As George Bush and Tony Blair look determined to take their ‘War On Terror’ to Iraq, Jacob Mukherjee reflects on the mixed messages on war and asylum coming from the British government.
Given the previous PR boost which war has provided, Dubya and Tony must be puzzled to find such large levels of public opposition to their proposals to invade Iraq and depose President Saddam Hussain. One plausible answer to this quandary is that people perceive a lack of moral consistency in the policies that the two leaders seem determined to pursue.
While the US proudly claims the moral high ground in the face-off with Saddam, hundreds of Middle Eastern and South Asian men rot without charge in US jails; thousands lie dead in Afghanistan as a result of the courage – at 20,000 feet – of the trigger happy US armed forces; and Iraqi civilians are offered a ‘regime change’ at considerable expense to themselves. Meanwhile the people of Israel and the Occupied Territories are allowed to live under the shadow of the UN-Resolution-Breaker-In-Chief, Ariel Sharon.
Here in Britain, however, there is another issue of moral hypocrisy tarnishing Labour’s foreign policy image. It is connected less with the perceived complexities of geopolitics and more with a classic black-and-white political football which has been pushed to the top of the agenda recently: asylum.
If the ‘War On Terror’ pretends to be of liberal origin, asylum policy in Britain rarely even makes such claims. This is why two British organisations have received such contrasting reactions from the Government.
The claims of Migration Watch UK – that Britain can expect around 10 million new immigrants in the next five years – were worriedly dismissed by the Home Office (it turns out there aren’t nearly as many foreigners coming as we had feared). An alternative approach would have been to question the central supposition of Migration Watch UK’s research: that ‘immigration on such a scale is contrary to the interests of all sections of our community.’ Accepting racist assumptions on asylum is standard New Labour practice.

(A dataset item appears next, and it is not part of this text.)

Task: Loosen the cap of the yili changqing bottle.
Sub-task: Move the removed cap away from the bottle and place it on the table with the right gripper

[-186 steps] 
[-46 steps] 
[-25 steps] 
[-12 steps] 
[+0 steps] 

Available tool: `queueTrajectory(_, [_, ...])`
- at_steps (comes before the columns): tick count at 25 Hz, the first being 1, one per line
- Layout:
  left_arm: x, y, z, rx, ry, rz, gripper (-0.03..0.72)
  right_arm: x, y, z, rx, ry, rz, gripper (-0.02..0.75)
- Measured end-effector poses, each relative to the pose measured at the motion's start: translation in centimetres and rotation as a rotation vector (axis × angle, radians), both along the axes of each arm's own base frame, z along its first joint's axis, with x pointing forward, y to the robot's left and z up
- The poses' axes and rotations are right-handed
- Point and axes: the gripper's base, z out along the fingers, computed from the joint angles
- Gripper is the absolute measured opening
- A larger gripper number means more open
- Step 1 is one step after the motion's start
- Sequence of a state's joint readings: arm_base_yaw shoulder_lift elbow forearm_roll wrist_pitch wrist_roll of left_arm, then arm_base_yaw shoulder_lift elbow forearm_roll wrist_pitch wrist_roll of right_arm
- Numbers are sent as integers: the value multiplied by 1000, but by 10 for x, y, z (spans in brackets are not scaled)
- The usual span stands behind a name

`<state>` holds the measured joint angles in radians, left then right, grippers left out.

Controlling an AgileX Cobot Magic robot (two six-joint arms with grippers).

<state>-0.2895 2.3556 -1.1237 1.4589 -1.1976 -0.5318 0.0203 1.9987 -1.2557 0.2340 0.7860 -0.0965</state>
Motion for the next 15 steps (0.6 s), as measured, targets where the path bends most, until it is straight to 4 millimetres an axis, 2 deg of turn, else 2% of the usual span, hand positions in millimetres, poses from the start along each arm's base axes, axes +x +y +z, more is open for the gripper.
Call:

Contrast this nervous response to the one which met the decision of the National Lottery’s funding body to award £336,000 to the National Coalition of Anti-Deportation Campaigns. ‘Organisations that engage in political activities are not eligible for lottery funding. This principle must be upheld,’ said a joint statement by the Home Secretary David Blunkett and the Culture Minister Tessa Jowell. On this occasion, of course, the ‘political activities’ concern opposition to the Government’s policies on deportations, including the notable case of the Ahmadi family – ruled to have been illegally deported by the British Government.
The Ahmadis are from Afghanistan, that safe haven where a heavy presence of US (and until recently British) troops is considered necessary and where the President, Hamad Karzai, has had four attempts on his life since coming to power.
Another group who have been victimised by the government’s pursuit of a ‘tough-on-asylum’ stance are the Iraqi Kurds – the very group whose persecution at the hands of Saddam is supposed to drive us to support the War. The crackdown started in February 2001, less than a year before the ‘War On Terror’ broke out. 78% of asylum claims were refused in this month, up from 14% six months earlier. Do not the citizens of ‘the world’s worst regime’ (according to Tony) have a valid claim for asylum status? Clearly Saddam – compared to Hitler by Donald Rumsfeld – is only a brutally oppressive leader when it suits Britain.
Labour’s insistence on the kind of politics with which Migration Watch UK associate themselves undermines any claim concerning the supposed morality of their war aims, particularly when the victims of this approach are the very people whom aggression in the Middle East is supposed to help: the Iraqi Kurds and Afghans.